— WHAT YOU SHOULD DO —
In the entries that follow, count each line containing "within" and state the total, nothing more.
---------- DATA RECORDS ----------
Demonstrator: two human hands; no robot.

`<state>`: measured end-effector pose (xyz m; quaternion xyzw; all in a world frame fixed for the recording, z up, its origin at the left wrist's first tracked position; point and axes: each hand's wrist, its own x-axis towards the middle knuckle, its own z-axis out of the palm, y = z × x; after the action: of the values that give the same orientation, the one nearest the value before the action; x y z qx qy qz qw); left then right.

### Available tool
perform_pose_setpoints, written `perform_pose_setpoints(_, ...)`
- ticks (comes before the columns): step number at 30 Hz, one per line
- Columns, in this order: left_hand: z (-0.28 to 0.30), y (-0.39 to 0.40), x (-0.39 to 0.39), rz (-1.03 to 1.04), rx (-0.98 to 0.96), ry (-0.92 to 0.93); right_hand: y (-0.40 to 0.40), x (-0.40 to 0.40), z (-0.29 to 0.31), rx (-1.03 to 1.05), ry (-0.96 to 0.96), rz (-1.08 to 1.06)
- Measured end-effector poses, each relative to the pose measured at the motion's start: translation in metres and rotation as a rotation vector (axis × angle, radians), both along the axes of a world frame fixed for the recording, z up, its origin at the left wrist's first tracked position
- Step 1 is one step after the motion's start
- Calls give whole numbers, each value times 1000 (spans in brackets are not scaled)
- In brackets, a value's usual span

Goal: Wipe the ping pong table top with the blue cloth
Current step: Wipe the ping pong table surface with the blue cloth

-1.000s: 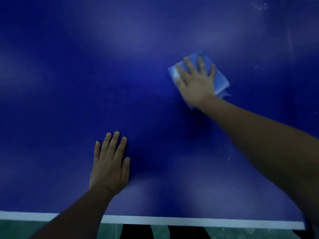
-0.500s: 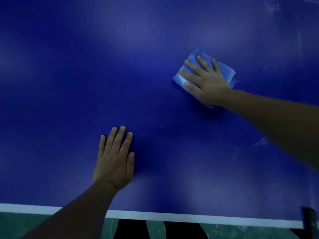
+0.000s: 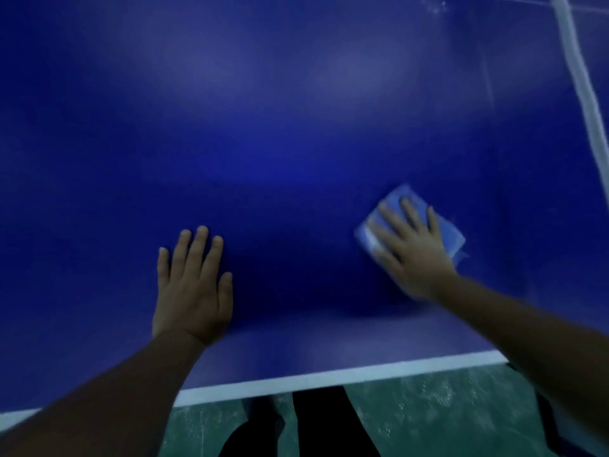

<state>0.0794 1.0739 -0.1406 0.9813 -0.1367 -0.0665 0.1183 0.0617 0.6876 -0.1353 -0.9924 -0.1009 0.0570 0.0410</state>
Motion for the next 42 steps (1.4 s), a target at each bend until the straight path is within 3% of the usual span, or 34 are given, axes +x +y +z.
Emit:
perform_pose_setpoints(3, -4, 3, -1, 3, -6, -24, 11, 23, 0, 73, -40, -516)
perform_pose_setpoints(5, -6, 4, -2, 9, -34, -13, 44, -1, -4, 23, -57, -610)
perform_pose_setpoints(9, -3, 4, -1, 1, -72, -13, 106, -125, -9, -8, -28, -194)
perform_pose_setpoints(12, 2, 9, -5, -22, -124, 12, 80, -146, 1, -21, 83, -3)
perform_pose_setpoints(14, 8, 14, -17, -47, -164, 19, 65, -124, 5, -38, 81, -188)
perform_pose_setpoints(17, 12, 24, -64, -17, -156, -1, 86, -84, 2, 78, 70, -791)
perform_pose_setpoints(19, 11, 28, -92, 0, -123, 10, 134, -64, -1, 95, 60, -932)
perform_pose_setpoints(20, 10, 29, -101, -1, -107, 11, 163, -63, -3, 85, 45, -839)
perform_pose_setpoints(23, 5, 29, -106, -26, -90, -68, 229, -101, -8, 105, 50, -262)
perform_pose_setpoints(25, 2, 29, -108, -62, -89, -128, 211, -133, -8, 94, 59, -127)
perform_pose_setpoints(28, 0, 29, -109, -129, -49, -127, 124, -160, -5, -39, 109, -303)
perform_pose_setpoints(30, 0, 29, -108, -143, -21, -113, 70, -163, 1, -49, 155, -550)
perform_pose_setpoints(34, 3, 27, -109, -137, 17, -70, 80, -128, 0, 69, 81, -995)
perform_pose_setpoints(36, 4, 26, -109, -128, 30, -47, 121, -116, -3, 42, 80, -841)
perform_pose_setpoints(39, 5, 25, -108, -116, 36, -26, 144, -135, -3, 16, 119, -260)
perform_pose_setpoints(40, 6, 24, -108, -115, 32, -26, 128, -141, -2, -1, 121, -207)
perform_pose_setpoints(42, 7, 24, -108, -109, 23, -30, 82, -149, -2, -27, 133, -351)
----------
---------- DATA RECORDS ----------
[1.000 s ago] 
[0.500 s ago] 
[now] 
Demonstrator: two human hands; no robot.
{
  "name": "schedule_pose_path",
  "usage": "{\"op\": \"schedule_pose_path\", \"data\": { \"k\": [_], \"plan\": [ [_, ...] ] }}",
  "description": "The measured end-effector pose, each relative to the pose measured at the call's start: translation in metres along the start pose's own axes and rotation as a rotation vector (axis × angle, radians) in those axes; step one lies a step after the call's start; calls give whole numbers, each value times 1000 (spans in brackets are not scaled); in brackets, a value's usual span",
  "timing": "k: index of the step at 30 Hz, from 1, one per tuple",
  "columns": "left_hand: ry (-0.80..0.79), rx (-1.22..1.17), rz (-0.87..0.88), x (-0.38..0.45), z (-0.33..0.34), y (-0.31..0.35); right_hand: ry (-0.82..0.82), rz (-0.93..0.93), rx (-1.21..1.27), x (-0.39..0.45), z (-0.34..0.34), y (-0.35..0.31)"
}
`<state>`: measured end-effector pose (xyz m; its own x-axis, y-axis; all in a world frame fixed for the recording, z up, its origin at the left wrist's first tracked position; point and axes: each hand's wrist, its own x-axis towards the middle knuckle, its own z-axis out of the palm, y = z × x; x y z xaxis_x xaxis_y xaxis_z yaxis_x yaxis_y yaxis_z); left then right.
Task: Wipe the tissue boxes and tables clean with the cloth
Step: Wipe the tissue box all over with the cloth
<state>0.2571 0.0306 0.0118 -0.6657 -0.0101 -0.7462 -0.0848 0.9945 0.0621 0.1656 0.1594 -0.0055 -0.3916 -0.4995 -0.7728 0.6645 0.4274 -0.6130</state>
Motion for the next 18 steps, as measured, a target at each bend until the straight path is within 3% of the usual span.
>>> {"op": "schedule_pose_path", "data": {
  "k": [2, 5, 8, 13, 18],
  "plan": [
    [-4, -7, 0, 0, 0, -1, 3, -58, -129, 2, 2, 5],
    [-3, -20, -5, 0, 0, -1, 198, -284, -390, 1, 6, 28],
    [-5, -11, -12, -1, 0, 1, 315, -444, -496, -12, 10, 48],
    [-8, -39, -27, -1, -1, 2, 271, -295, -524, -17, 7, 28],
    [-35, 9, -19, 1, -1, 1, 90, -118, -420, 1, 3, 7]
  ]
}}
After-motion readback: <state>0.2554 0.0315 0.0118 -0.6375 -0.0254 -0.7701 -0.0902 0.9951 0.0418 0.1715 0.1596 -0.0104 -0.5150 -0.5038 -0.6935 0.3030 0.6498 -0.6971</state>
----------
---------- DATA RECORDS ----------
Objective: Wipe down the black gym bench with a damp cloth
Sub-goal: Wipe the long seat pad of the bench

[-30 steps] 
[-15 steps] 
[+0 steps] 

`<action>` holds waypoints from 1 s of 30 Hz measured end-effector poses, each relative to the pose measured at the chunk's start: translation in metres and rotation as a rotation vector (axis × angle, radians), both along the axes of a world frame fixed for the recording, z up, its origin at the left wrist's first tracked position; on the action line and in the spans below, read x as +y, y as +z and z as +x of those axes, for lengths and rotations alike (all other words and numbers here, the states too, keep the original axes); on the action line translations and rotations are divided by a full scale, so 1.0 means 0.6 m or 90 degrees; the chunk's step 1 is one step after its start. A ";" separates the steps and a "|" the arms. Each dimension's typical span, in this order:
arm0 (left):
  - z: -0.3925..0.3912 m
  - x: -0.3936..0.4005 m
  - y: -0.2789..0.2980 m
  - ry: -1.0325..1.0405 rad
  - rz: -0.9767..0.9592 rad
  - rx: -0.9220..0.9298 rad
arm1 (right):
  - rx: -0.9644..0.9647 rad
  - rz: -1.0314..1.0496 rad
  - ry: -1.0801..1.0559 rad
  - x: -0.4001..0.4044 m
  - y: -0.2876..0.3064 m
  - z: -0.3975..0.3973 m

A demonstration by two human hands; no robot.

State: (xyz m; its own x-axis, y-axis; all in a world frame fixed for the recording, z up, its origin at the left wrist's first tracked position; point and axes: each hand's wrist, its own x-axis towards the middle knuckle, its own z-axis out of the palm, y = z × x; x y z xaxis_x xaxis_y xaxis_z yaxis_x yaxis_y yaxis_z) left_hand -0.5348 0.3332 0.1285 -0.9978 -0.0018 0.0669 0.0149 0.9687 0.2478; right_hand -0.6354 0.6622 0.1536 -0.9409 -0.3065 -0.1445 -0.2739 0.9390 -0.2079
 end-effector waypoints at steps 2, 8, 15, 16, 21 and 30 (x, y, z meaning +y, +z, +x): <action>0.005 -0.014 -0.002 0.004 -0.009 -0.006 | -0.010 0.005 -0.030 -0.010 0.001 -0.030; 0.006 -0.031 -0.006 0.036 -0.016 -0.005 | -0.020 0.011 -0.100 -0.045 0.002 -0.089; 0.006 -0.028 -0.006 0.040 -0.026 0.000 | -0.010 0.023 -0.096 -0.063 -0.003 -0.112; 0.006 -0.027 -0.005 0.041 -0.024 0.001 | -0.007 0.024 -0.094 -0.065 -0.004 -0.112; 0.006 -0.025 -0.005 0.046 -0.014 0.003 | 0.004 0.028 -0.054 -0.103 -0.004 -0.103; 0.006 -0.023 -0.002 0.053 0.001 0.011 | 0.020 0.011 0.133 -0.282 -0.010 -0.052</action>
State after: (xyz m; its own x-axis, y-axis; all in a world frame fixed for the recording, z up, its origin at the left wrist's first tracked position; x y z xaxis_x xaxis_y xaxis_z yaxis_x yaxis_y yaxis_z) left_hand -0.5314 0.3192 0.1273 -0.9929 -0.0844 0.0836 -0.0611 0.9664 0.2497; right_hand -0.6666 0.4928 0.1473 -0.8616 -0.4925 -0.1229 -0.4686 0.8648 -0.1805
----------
— PROBLEM SOLUTION —
2